Instructions for the task –
Search the entries below for the word "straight", then copy each line in which it is found.

Records for the task –
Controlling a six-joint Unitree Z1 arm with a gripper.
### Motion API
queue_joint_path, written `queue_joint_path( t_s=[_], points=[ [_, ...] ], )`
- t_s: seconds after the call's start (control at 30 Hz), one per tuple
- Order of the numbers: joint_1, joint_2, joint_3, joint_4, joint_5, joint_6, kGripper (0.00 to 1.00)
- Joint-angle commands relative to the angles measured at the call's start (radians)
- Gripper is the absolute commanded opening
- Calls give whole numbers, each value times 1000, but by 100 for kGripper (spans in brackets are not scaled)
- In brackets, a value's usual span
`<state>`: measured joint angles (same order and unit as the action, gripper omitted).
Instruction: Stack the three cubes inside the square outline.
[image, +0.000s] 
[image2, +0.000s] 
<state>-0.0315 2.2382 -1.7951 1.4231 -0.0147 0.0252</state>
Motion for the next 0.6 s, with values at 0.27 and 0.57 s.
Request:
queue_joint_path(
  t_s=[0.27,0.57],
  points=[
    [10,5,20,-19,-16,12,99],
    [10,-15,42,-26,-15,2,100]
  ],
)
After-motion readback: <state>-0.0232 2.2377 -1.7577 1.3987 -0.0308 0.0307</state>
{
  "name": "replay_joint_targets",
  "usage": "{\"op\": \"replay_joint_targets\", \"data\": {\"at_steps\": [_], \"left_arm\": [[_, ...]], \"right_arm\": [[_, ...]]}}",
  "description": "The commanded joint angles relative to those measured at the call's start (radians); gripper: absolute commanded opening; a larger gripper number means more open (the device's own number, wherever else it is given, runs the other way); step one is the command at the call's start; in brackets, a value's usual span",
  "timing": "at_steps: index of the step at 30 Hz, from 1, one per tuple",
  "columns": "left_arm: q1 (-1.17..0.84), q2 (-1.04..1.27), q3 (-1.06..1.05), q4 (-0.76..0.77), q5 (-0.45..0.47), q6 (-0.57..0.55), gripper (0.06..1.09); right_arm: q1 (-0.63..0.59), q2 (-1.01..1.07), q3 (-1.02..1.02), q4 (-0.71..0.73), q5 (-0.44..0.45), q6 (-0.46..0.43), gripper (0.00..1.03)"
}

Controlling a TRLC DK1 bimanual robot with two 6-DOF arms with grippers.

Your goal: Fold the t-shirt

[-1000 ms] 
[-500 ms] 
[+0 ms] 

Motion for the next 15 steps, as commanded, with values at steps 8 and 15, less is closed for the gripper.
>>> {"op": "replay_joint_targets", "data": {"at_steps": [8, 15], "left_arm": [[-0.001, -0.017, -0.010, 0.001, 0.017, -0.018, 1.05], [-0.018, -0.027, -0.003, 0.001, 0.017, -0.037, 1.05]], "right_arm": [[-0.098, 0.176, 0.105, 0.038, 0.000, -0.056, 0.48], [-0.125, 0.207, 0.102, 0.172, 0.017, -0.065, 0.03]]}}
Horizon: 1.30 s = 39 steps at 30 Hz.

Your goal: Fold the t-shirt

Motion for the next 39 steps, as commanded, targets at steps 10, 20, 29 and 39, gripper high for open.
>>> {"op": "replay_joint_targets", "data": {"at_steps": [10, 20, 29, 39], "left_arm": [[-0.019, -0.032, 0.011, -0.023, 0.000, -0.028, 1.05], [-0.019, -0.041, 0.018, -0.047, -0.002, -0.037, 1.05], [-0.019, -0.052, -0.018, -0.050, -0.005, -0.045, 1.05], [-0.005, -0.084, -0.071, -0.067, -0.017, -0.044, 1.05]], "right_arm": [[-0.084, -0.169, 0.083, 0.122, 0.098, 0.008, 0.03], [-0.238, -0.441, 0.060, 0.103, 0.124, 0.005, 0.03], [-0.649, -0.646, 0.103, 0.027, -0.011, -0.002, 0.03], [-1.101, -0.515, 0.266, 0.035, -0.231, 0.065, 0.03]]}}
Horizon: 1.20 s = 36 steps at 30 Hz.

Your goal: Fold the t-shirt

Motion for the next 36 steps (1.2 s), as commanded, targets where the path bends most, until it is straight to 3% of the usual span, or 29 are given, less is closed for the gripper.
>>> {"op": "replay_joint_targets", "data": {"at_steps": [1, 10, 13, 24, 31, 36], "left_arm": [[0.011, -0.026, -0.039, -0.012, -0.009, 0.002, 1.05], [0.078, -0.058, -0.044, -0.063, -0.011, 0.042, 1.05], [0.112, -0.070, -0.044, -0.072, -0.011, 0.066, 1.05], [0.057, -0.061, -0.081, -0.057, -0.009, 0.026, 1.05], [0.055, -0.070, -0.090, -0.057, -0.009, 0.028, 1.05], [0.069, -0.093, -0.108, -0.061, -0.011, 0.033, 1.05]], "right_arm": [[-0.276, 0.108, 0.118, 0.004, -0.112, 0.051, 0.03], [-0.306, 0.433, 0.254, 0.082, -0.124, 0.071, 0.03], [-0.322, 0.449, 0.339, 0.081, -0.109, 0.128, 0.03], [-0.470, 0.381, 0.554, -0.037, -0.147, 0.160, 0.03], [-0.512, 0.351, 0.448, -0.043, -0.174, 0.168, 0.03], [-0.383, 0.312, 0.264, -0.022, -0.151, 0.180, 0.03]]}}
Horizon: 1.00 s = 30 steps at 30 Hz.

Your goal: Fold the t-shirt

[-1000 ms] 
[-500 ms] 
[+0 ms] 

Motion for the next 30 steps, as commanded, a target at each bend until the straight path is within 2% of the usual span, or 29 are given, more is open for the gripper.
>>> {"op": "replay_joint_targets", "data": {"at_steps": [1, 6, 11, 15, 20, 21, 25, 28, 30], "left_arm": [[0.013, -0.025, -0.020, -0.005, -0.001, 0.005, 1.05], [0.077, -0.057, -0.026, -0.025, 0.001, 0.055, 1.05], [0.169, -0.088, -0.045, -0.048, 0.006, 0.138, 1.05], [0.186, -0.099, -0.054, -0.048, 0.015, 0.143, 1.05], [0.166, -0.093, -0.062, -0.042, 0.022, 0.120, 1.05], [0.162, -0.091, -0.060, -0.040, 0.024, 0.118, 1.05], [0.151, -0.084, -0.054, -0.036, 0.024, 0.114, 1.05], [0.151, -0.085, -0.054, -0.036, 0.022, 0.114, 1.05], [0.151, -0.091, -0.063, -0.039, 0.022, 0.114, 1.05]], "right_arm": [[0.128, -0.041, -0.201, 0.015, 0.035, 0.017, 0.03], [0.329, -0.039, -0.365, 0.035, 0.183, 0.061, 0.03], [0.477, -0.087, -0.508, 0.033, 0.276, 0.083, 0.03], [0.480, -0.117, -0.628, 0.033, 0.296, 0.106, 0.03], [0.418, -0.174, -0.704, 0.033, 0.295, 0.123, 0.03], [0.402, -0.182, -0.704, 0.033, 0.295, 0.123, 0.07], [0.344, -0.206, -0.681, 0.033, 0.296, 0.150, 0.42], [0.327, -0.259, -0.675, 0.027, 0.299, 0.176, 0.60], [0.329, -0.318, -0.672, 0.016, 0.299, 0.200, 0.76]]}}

Response to the exercise –
Motion for the next 36 steps (1.2 s), as commanded, targets where the path bends most, until it is straight to 3% of the usual span, or 29 are given, less is closed for the gripper.
Motion for the next 30 steps, as commanded, a target at each bend until the straight path is within 2% of the usual span, or 29 are given, more is open for the gripper.

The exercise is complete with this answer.